Valve has really stepped it up for this second effort, as we’ll have more ways of dealing with more complicated puzzles. New tools include this bouncy slimy stuff, light bridges and special jump pads. At the start of the adventure, it seems the entire facility has been abandoned and overrun by nature; trees and vines are infesting the once sterile laboratory and it seems you’re just a forgotten survivor. So right away, we see and hear something different. We’ll have the visual and auditory effects one might commonly associate with a forest environment, along with the futuristic elements from the first title. GLaDOS will certainly return but before you really dive in, Valve has made the sequel accessible for newcomers (probably a good idea, as the PS3 version of The Orange Box was inferior, and many gamers avoided it). Your portal gun will only be able to fire one portal at the start but as you progress, your invaluable tool will become more versatile.
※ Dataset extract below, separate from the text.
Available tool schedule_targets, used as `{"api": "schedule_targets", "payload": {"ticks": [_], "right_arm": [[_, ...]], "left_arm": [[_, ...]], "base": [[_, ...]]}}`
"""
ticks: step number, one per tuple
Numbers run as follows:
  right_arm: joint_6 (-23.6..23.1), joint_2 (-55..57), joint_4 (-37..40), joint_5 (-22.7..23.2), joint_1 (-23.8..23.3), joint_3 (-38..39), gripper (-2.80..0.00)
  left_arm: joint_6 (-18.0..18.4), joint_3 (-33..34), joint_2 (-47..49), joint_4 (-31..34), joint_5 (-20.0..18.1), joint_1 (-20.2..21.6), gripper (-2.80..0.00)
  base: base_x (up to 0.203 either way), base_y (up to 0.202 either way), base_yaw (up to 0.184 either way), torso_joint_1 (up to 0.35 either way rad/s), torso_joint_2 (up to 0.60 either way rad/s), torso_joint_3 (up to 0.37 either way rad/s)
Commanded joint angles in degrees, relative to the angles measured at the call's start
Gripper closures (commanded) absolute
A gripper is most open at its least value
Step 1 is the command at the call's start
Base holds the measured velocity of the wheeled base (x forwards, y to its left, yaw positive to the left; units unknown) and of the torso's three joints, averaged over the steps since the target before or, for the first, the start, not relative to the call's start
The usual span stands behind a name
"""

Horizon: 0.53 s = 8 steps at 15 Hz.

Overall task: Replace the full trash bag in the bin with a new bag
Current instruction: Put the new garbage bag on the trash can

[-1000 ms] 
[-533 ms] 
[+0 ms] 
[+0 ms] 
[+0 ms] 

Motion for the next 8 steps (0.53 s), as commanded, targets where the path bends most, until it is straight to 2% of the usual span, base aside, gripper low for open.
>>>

Puzzle-solving involves all sorts of gameplay mechanics, and that includes transporting cubes through portals, hitting the correct trigger switches, and when involved with a partner in co-op, there’s even more fun to be had. …just try not to kill each other too often. It’s guaranteed to be a major draw for fans of the game but it’s highly recommended that you complete a single-player quest first; many of the complex challenges in co-op mode include mechanics found only in the latter parts of the story. Both of you will be a robot and GLaDOS will mock you like crazy if you continually mess things up. It’s inevitable that you’ll do something horrific to your teammate – accidentally, of course – simply due to the challenge within, and the fact that you always need to be on the same page. But the good news is that you’re not really punished when death occurs; you just respawn.
If you want to see what your friend is seeing, just press a button and you’ll get his POV. Active portals can be located by checking the simple icons that pop up on the screen, and you can place tags to indicate where a portal should go. This is one of those games where co-op play can really expand upon the base product, and it’s not just because the co-op mode is almost as long as the single-player adventure. It’s more challenging and will tax the both of you to the limits. At least, that’s what we’ve heard. Overall, the slick atmosphere, fantastic writing and dialogue, and unbelievably clever puzzles will carry the day, and don’t forget that if you pick up Portal 2 for the PS3, you’ll get a special bonus: a Steam Play copy of the game for free (obtained by linking your PSN and Steam accounts).
There’s little doubt that the originality and challenge fans adored in the original will return, and it’s obvious Valve has taken the next step. We can’t wait to give it a try.